Wednesday, February 14, 2024

Christian Zetterberg | Skoldiscot (Slow Dance) / 2018

dancing boys

by Douglas Messerli

 

Christian Zetterberg (screenwriter and director) Skoldiscot (Slow Dance) / 2018 [6 minutes]

 

A former child actor, Swedish director Christian Zetterberg has for several years now been focusing on the issues of young children faced with LGBTQ feelings and behavior. He explores, this aspect, a new territory that is often ignored due to adult feelings of not only discomfort in even imagining childhood sexuality, but the now international fears of discussing childhood sexuality for fear of it appearing to be related to pedophilia.

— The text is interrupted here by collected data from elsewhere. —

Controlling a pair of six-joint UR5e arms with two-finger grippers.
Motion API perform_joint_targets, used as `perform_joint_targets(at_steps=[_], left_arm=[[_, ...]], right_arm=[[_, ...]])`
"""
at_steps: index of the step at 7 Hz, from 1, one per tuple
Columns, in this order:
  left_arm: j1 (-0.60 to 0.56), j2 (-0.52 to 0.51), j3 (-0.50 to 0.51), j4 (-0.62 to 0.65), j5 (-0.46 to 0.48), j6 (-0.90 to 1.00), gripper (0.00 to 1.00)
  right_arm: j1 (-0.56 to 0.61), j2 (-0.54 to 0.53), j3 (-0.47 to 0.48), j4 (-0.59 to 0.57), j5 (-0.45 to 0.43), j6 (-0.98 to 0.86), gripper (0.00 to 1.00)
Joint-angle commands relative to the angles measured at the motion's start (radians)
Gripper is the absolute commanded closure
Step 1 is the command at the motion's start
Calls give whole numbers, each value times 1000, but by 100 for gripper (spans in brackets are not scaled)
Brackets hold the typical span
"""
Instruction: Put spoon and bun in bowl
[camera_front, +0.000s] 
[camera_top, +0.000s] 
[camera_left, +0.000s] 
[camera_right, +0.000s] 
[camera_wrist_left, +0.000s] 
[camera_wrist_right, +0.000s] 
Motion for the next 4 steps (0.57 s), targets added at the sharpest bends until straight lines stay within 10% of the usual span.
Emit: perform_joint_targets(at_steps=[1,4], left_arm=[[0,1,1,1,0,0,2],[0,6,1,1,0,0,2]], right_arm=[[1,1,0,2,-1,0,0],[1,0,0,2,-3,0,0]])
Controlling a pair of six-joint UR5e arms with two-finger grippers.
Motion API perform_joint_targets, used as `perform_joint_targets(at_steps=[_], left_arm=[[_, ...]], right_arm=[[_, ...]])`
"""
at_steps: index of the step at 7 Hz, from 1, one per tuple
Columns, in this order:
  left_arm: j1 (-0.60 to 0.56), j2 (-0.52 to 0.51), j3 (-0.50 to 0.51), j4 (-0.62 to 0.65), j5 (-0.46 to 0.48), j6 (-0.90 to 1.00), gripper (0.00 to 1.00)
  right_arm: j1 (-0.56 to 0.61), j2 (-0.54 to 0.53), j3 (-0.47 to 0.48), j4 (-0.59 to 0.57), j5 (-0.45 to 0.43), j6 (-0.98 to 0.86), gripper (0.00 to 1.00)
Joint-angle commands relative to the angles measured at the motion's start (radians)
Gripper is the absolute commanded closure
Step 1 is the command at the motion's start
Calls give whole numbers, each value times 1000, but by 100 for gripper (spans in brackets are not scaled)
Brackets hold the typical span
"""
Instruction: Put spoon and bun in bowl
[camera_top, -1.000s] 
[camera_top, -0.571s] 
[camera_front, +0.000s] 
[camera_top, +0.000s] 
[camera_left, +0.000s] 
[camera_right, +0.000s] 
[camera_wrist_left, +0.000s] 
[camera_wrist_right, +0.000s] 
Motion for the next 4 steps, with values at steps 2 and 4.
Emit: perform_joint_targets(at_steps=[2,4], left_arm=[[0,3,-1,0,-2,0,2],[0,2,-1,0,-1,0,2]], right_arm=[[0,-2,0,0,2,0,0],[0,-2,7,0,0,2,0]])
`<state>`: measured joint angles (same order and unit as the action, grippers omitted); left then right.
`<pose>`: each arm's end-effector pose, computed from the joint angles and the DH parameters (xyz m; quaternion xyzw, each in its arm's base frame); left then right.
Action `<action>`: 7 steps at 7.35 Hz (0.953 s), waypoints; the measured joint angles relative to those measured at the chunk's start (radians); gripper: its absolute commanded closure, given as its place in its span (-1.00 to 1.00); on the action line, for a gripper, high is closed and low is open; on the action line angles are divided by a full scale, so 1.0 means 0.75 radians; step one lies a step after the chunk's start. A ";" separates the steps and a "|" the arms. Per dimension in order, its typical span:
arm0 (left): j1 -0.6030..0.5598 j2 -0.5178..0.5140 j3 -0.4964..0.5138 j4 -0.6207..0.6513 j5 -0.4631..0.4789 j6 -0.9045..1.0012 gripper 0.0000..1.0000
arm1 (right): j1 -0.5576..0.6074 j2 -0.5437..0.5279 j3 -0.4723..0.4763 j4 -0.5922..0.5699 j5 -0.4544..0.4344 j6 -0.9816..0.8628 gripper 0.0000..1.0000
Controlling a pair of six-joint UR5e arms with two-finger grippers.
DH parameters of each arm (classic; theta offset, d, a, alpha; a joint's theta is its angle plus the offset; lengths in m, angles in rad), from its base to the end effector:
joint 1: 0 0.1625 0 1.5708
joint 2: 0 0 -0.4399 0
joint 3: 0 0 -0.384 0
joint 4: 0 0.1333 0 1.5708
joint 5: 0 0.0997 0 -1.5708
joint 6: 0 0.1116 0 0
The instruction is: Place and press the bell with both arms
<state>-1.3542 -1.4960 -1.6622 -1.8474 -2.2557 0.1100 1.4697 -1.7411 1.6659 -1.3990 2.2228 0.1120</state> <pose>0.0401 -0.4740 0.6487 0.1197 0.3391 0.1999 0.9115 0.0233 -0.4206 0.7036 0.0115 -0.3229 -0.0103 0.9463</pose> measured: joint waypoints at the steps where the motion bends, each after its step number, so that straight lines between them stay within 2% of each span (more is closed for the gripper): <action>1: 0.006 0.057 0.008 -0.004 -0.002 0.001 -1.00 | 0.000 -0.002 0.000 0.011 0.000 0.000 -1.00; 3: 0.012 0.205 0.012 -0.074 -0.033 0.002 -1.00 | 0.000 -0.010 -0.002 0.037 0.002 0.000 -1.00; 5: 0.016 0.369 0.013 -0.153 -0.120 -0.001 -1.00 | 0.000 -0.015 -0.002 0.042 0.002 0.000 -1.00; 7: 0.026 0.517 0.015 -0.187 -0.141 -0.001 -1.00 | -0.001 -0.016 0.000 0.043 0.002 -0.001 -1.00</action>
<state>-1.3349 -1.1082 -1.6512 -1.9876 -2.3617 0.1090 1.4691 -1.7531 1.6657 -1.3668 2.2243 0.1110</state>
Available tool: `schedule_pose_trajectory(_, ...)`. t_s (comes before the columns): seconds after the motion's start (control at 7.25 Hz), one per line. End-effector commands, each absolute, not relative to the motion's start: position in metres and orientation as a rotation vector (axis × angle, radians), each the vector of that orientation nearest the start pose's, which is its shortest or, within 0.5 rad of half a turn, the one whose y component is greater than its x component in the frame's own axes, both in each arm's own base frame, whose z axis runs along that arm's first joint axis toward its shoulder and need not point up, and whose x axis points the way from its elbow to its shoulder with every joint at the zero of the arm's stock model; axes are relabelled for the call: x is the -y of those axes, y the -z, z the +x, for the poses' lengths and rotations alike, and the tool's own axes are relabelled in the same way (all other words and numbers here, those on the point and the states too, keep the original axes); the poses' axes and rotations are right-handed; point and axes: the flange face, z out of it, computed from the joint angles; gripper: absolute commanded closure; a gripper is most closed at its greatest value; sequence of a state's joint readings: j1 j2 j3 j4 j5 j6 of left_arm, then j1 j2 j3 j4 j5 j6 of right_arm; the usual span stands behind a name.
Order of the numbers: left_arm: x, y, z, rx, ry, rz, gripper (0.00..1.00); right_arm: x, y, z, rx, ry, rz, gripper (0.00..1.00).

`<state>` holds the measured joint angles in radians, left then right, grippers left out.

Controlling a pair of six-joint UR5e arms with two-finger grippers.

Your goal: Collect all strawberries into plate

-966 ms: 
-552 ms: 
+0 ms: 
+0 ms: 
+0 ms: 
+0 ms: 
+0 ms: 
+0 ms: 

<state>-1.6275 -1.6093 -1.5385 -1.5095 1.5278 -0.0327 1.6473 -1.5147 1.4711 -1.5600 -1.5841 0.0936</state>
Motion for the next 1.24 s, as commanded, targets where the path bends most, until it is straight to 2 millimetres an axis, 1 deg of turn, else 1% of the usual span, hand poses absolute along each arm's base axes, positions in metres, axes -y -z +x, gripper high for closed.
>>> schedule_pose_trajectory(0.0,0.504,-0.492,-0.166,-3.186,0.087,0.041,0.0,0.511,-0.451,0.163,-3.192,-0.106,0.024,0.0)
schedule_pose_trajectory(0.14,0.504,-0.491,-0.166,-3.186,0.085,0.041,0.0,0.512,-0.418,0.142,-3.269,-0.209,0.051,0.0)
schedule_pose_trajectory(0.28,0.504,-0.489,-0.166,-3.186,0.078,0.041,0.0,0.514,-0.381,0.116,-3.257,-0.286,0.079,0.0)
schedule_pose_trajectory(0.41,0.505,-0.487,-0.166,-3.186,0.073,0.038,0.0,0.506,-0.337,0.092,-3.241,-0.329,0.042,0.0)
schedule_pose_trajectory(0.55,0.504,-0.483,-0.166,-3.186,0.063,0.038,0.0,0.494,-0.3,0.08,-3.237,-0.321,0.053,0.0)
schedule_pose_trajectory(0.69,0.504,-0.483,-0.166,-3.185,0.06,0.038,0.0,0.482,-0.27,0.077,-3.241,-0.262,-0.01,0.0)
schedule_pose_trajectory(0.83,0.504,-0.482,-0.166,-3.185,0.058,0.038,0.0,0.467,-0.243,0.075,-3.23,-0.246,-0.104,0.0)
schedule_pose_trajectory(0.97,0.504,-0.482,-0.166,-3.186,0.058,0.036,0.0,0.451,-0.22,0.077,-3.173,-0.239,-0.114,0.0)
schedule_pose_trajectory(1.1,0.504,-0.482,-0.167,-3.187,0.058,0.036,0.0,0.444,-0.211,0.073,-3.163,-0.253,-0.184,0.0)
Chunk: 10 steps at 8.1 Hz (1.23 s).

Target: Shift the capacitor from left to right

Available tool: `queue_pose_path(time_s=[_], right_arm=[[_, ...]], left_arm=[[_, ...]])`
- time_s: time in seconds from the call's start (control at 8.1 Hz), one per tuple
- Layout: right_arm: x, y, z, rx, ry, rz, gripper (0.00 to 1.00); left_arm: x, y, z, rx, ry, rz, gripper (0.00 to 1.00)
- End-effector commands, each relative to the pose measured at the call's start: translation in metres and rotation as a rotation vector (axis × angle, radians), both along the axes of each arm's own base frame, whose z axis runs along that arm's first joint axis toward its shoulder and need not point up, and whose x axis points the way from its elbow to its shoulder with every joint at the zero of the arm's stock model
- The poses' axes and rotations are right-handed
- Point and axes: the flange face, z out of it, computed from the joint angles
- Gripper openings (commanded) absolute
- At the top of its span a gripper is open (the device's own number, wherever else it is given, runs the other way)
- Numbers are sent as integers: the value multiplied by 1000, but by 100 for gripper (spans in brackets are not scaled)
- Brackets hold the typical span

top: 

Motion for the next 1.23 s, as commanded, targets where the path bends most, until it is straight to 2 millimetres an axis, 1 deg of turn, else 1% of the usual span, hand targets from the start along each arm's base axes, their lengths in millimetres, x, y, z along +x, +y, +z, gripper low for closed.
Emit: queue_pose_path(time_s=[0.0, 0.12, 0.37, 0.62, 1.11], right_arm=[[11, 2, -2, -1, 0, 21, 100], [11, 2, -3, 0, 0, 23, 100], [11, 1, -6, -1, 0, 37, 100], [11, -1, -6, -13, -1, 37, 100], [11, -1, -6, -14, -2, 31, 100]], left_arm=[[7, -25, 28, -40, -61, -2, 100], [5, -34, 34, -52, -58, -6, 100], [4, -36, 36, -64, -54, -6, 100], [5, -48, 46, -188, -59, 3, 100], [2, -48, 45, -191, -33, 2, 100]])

      But Zetterberg’s children are not relating to adults—who, in fact, often close off and disapprove of quite normal explorations of young boys with regard to their questions of sexuality and gender—but innocently exploring the boundaries of their own sexual desires.

 

   There is perhaps no better model of this than Zetterberg’s Slow Dance of 2018 where a young male, Kevin (Philip Kuub Olsen) attends a school dance and quite clumsily seeks out the opportunity to dance. His friend Anton (Gustav Berghe), working the “high school non-alcoholic bar,” keeps pushing his friend to go up the girls to ask them to dance. Kevin attempts to approach them, but immediately backs off, announcing before he even reaches the gaggle of females and their one male friend, that he has to go to the bathroom. There he sits tortured for his inability to proceed. Why, he wonders, must it all be so complicated.

      Dance after dance occurs, but he has still not been able to get up his courage, his friend Anton again attempting to persuade him to simply ask a girl to join him in a dance. In his imagination, Kevin attempts to imagine what he might say, but constantly backs off. He claims he’s waiting for a slow dance. And finally, when the last dance of the evening is just that, a slow dance, he gets up the nerve to ask. What we suddenly realize is that it is not one of the girls he is seeking out, but the young boy with them, Kim (Joshua Hayman Melkersson).


       Whether he truly does ask him or simply imagines the scene, he finally has his dance, the two of them beautifully holding one another in a slow piece that truly demonstrates their sexual identities. No one even seems to notice them, and certainly no one objects, which may suggest it is, after all, just a fantasy.

      But we would like to believe that, once the shy Kevin has gotten up the nerve to break the sexual barrier, that none of his peers are disturbed by the event. Of course, we know that itself to be a kind of fantasy. Even today, gay behavior is not easily approved by children made into bigots by their parents. And even Zetterberg, in his later film, Shower Boys (2021) reveals how hysterical parents still are for their sons even innocently exploring the world separate from the normative male sexual stereotypes. But the beauty of the possibility of the two boys finally being able to dance away in a cloud of romance makes the film a true gem of LGBTQ imagination.